(Items from a data source)
----
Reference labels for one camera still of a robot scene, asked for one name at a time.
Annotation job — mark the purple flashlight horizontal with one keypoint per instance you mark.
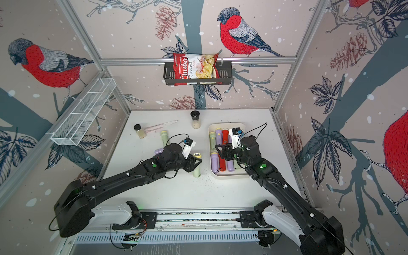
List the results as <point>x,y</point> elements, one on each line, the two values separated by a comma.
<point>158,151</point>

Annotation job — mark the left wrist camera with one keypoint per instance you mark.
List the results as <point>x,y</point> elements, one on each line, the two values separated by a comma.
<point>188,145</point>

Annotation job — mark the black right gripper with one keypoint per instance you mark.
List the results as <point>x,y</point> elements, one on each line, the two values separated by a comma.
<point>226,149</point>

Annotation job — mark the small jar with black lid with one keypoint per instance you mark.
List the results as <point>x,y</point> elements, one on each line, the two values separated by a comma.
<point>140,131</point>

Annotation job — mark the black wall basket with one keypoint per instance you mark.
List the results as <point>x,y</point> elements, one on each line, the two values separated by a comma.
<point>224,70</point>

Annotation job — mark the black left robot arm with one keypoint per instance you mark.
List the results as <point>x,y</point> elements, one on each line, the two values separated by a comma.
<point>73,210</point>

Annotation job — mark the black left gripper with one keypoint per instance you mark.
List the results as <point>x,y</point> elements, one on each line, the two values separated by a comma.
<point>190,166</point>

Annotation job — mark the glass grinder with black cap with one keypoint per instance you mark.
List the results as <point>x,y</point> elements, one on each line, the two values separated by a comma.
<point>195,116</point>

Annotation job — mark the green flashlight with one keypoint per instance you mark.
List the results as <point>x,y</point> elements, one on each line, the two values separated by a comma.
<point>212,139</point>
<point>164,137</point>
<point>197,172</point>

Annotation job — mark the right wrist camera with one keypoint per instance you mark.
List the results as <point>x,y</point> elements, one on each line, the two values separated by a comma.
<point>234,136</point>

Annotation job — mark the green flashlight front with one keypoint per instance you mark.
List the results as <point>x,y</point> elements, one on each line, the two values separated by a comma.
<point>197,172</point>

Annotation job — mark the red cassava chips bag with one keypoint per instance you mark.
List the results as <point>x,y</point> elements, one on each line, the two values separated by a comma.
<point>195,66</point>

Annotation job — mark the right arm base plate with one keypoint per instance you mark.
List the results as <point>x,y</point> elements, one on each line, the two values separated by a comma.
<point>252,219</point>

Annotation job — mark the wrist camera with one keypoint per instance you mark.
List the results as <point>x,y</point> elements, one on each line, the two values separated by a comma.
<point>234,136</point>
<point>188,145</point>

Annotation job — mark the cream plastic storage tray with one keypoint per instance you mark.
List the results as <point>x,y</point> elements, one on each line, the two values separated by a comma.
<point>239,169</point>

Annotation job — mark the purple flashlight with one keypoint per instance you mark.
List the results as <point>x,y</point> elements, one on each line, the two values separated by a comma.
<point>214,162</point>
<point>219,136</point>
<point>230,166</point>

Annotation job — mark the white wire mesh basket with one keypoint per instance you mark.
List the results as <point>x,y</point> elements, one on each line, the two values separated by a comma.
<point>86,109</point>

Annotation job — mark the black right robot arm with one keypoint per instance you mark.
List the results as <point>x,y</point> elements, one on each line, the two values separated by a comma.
----
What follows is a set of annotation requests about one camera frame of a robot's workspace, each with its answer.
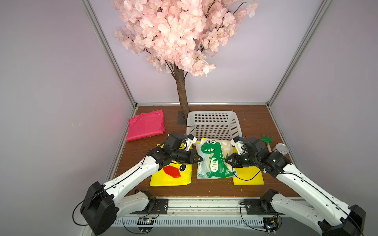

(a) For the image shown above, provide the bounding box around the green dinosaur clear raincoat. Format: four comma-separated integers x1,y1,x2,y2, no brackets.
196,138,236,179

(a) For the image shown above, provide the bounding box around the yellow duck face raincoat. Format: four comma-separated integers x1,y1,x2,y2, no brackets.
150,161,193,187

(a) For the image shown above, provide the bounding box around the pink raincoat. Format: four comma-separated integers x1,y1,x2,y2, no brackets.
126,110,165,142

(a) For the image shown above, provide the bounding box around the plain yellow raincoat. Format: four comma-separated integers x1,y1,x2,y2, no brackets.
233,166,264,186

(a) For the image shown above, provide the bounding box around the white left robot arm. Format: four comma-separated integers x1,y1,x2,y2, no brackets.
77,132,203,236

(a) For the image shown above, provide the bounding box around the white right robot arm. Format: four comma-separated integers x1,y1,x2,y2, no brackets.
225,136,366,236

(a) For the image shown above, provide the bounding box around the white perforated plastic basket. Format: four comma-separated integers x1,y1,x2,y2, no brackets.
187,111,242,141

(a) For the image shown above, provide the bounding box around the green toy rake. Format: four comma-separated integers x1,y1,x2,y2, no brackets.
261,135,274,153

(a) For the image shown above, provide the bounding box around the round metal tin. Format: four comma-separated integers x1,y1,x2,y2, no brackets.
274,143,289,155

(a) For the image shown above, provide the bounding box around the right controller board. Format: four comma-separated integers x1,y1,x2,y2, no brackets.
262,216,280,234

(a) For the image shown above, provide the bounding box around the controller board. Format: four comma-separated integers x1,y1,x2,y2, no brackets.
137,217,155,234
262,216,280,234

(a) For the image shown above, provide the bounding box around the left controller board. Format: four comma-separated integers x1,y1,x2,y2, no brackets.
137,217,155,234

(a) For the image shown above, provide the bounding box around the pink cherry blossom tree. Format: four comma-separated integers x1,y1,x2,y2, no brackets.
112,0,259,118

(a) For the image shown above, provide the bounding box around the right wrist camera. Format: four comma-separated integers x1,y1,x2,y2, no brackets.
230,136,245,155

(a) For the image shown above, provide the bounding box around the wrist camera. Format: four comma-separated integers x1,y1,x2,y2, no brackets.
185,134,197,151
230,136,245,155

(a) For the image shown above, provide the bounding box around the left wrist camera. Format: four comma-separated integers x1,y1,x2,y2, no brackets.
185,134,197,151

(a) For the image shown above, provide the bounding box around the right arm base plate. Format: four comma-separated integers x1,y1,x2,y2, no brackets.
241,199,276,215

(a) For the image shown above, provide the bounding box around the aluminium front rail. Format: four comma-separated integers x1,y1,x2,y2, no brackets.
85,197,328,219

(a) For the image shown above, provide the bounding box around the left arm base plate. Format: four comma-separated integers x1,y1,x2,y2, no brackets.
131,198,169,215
----
Every line above with the string "purple" in it should be copied into the answer.

Result:
Annotation job — mark the purple flashlight horizontal with one keypoint per instance you mark.
Annotation job — mark the purple flashlight with one keypoint per instance you mark.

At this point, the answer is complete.